TASK
An exact restatement of the records below is expected.

DATA SHOWN
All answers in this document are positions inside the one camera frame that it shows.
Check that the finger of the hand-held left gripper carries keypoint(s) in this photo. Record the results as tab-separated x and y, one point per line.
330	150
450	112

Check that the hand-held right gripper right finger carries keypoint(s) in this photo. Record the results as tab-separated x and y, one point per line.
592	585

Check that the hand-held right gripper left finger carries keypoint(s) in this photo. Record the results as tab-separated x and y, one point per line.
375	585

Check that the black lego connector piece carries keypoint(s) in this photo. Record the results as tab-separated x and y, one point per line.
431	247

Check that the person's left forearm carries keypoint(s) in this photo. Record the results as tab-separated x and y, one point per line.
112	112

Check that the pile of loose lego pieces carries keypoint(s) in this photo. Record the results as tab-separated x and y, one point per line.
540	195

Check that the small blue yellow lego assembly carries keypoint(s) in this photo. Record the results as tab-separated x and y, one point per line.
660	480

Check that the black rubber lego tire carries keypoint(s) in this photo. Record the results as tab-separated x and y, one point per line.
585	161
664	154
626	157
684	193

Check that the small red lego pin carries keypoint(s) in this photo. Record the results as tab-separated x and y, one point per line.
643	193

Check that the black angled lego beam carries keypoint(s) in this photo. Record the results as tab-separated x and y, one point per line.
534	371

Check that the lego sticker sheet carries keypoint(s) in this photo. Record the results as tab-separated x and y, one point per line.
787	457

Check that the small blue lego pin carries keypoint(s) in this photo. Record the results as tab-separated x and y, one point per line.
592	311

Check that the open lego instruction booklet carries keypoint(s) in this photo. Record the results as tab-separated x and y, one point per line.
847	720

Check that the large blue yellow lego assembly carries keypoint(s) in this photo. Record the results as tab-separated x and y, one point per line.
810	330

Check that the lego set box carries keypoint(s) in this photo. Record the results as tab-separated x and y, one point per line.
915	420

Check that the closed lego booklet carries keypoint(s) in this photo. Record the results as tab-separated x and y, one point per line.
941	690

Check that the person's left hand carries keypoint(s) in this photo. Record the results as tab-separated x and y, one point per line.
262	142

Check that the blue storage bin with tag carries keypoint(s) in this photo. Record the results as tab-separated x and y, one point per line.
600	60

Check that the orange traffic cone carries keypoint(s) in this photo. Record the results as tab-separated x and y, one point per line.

EXPECTED ANSWER
All answers in this document are positions inside the one camera frame that it shows.
Check that the finger of the hand-held left gripper carries keypoint(s) in this photo. Record the results as tab-separated x and y, one point per line.
330	150
450	112

Check that the hand-held right gripper right finger carries keypoint(s) in this photo. Record the results as tab-separated x and y, one point per line.
592	585

Check that the hand-held right gripper left finger carries keypoint(s) in this photo. Record the results as tab-separated x and y, one point per line.
375	585

Check that the black lego connector piece carries keypoint(s) in this photo. Record the results as tab-separated x and y, one point per line.
431	247

Check that the person's left forearm carries keypoint(s) in this photo. Record the results as tab-separated x and y, one point per line.
112	112

Check that the pile of loose lego pieces carries keypoint(s) in this photo. Record the results as tab-separated x and y, one point per line.
540	195

Check that the small blue yellow lego assembly carries keypoint(s) in this photo. Record the results as tab-separated x and y, one point per line.
660	480

Check that the black rubber lego tire carries keypoint(s) in this photo. Record the results as tab-separated x and y, one point per line.
585	161
664	154
626	157
684	193

Check that the small red lego pin carries keypoint(s) in this photo. Record the results as tab-separated x and y, one point per line.
643	193

Check that the black angled lego beam carries keypoint(s) in this photo. Record the results as tab-separated x and y, one point per line.
534	371

Check that the lego sticker sheet carries keypoint(s) in this photo. Record the results as tab-separated x and y, one point per line.
787	457

Check that the small blue lego pin carries keypoint(s) in this photo. Record the results as tab-separated x and y, one point per line.
592	311

Check that the open lego instruction booklet carries keypoint(s) in this photo. Record the results as tab-separated x and y, one point per line.
847	720

Check that the large blue yellow lego assembly carries keypoint(s) in this photo. Record the results as tab-separated x and y, one point per line.
810	330

Check that the lego set box carries keypoint(s) in this photo. Record the results as tab-separated x and y, one point per line.
915	420

Check that the closed lego booklet carries keypoint(s) in this photo. Record the results as tab-separated x and y, one point per line.
941	690

Check that the person's left hand carries keypoint(s) in this photo. Record the results as tab-separated x and y, one point per line.
262	142

Check that the blue storage bin with tag carries keypoint(s) in this photo. Record the results as tab-separated x and y, one point per line.
600	60

Check that the orange traffic cone carries keypoint(s) in this photo. Record the results as tab-separated x and y, one point per line.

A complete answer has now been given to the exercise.